Mamadou Sylla, surnommé « Sylla Patronat », s’était imposé au fil des années comme l’une des figures les plus marquantes de l’opposition guinéenne sous le régime d’Alpha Condé. Après le boycott du double scrutin législatif et référendaire du 22 mars 2020 par plusieurs grandes formations, il avait endossé le rôle de chef de file de l’opposition, devenant un incontournable dans les rapports de force entre forces politiques et autorités.
Dans ce contexte, son parti, l’UDG, a consolidé sa place au sein de l’opposition en remportant le plus grand nombre de sièges détenus par les partis d’opposition à l’Assemblée nationale. Loin d’être un simple porte‑voix, Mamadou Sylla incarnait un stratège politique, à la fois négociateur, communicateur et poids lourd électoral, capable de peser sur les agendas parlementaire et médiatique.

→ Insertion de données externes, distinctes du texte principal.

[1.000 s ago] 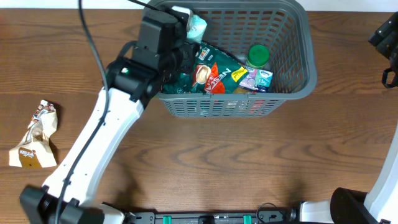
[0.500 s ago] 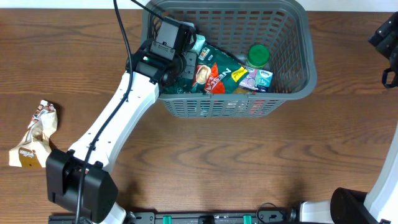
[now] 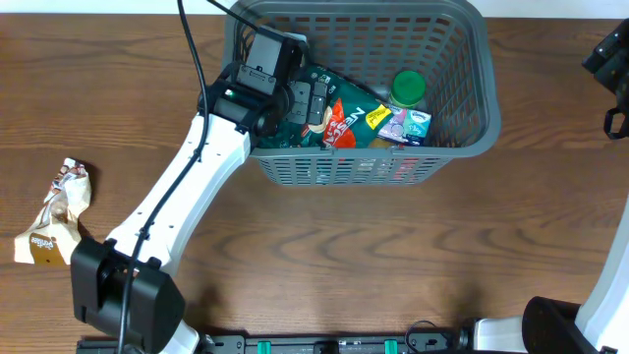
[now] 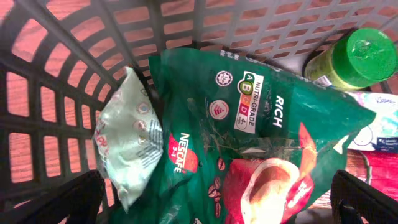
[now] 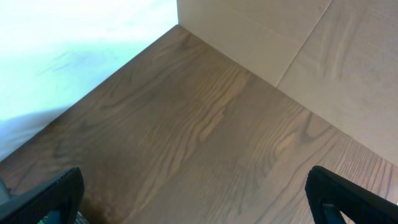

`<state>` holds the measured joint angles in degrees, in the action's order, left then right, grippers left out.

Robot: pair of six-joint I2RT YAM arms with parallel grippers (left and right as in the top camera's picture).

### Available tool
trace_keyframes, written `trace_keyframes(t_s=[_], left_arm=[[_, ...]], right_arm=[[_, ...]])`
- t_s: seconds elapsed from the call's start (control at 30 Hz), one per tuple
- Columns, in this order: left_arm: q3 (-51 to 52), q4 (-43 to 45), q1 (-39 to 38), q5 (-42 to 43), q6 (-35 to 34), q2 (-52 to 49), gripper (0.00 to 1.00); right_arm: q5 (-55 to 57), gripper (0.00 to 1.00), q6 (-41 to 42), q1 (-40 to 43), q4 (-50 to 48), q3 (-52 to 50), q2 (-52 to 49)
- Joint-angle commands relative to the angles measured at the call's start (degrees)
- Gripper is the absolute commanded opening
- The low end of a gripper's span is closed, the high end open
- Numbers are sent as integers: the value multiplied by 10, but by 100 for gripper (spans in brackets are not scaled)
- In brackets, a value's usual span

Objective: Pack container
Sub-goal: 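Open the left gripper and withdraw it from the basket, then move the left gripper to the crumpled tan snack bag and grasp it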

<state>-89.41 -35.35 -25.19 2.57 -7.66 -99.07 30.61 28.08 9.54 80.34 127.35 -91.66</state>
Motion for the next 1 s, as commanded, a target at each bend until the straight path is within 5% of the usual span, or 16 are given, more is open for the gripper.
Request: trace_keyframes(t_s=[0.0,0.33,0.57,0.67,0.97], left_arm=[[-33,2,0,-7,1,43,99],[-175,-71,13,-21,0,131,99],[-228,-211,54,-300,-3,175,99],[-228,-318,99,-376,-47,180,99],[-200,-490,282,-377,-193,157,99]], right_arm=[[4,99,6,2,1,-1,2],[4,99,6,2,1,-1,2],[4,99,6,2,1,-1,2],[4,99,6,2,1,-1,2],[4,99,6,2,1,-1,2]])
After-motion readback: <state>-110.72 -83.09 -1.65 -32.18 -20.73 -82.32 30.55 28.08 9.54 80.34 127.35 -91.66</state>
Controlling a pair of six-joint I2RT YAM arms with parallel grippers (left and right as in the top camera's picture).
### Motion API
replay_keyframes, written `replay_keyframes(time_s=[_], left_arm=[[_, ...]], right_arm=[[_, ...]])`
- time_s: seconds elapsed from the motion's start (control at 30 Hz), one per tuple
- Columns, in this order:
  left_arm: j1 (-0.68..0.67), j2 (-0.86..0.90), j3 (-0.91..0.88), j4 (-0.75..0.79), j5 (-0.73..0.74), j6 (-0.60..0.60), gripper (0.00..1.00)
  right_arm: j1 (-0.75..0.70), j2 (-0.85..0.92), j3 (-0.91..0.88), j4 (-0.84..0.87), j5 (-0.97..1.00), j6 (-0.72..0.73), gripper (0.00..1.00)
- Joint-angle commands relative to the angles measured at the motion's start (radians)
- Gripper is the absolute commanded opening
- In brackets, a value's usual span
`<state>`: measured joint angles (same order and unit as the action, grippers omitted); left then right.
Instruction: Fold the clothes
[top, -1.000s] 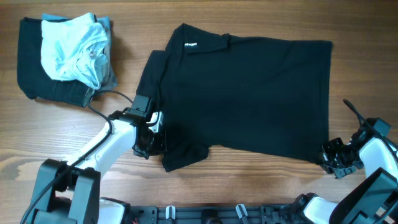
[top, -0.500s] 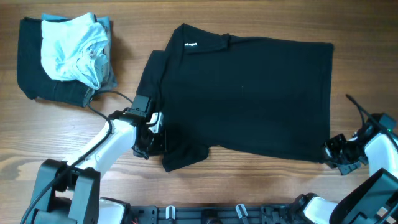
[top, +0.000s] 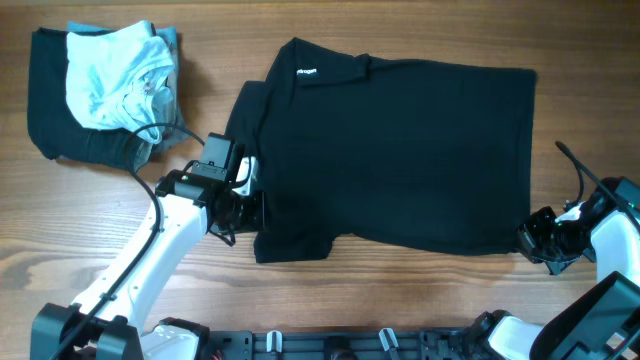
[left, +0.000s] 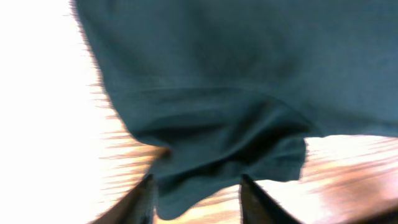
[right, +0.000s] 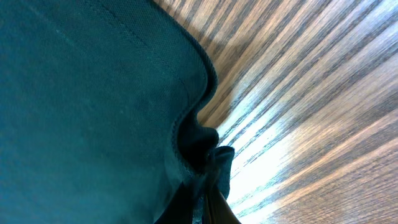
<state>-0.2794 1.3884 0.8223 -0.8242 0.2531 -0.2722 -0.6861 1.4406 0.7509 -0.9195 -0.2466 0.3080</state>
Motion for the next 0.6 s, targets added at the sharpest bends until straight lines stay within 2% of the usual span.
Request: replay_keyframes(time_s=[0.0, 0.13, 0.2, 0.33, 0.5, 0.57], left_arm=[[0.005, 0.026, 0.000, -0.004, -0.065, 0.002, 0.52], [0.002, 0.076, -0.020, -0.011, 0.015, 0.003, 0.59], [-0.001, 0.095, -0.035, -0.016, 0.055, 0.003, 0.59], [-0.024, 0.105, -0.085, -0.024, 0.107, 0.003, 0.56], [-0.050, 0.104, -0.099, -0.030, 0.140, 0.002, 0.44], [-0.053, 0.104, -0.099, -0.029, 0.140, -0.002, 0.45]], right_arm=[[0.001, -0.012, 0.021, 0.000, -0.021, -0.020, 0.04], [0.001, -0.012, 0.021, 0.001, -0.020, -0.021, 0.04], [0.001, -0.012, 0.021, 0.002, -0.020, -0.020, 0.04], [0.001, -0.012, 0.021, 0.004, -0.020, -0.020, 0.04], [0.001, -0.012, 0.021, 0.009, -0.021, -0.020, 0.04], [0.001, -0.012, 0.021, 0.009, -0.021, -0.020, 0.04]])
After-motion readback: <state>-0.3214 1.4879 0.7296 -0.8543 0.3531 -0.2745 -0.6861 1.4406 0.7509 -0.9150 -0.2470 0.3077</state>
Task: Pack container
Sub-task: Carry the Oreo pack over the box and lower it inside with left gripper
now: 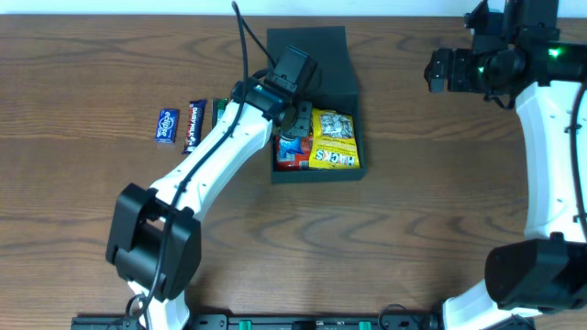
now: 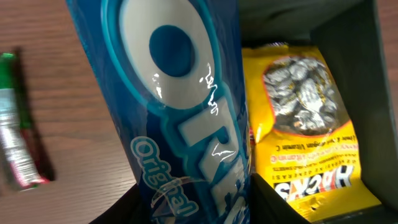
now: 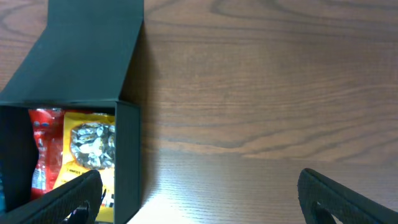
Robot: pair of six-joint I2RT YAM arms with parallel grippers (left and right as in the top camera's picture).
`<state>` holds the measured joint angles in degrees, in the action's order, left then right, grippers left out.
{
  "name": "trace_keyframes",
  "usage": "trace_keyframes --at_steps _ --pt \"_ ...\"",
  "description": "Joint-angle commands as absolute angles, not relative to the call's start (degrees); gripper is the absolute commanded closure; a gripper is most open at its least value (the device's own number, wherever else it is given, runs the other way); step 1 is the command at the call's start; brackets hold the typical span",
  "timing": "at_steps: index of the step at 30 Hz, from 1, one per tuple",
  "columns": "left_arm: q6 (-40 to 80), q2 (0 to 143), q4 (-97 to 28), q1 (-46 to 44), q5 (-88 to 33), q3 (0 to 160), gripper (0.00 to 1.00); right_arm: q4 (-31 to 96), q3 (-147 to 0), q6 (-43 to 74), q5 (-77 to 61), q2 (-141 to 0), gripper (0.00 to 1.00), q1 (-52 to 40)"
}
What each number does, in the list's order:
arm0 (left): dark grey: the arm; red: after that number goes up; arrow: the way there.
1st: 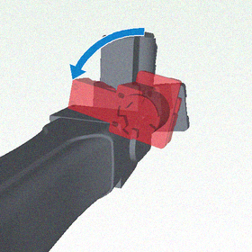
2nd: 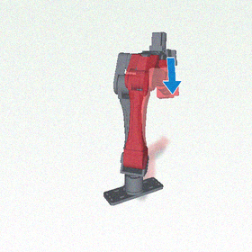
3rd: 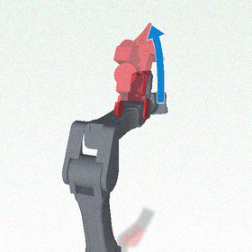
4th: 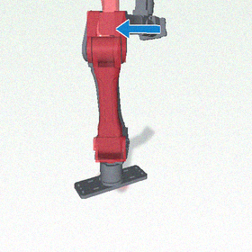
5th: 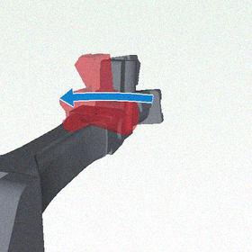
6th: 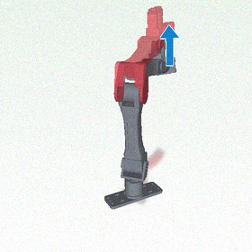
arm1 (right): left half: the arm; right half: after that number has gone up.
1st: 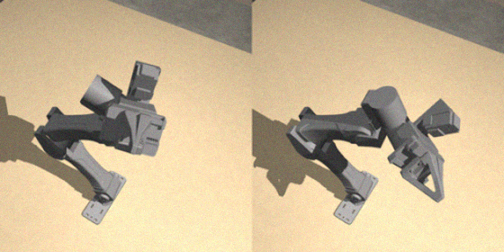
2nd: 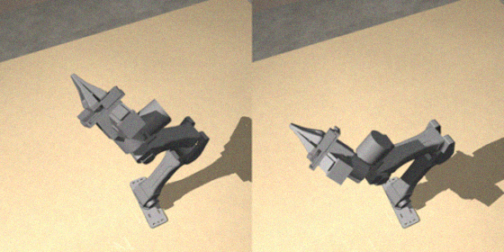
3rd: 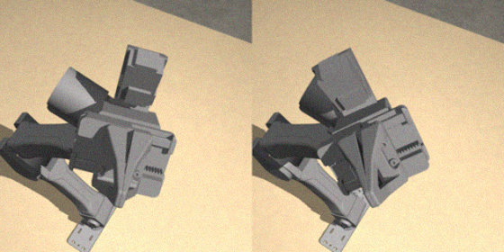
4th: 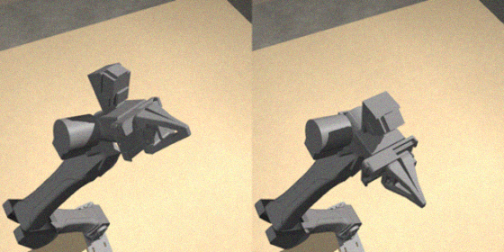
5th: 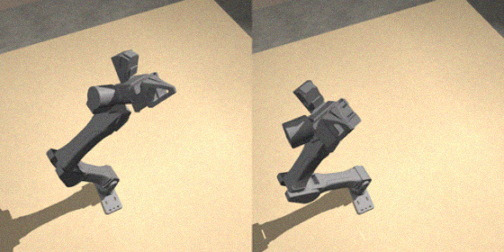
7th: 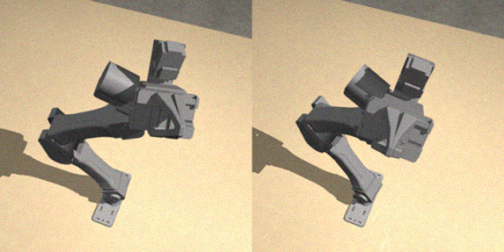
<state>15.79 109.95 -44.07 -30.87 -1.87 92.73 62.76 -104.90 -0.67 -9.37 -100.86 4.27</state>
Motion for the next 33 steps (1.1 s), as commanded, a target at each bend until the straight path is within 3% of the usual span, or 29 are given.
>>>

Par‑delà le politique, il était également connu pour son passé d’homme d’affaires influent, ayant bâti un réseau économique avant de consacrer pleinement sa carrière à la vie publique. Cette double casquette de chef de file et de capitaine d’industrie renforçait son image de baron de l’opposition, respecté par ses alliés comme par ses adversaires.
Sa disparition survient à un moment sensible, à l’approche des échéances législatives et communales, et pose brutalement la question de la succession à la tête de l’UDG. En marquant la fin d’une ère pour son parti, elle ouvre aussi un chapitre incertain pour l’équilibre de la scène politique, où la Guinée perd l’un de ses acteurs les plus charismatiques et redoutables.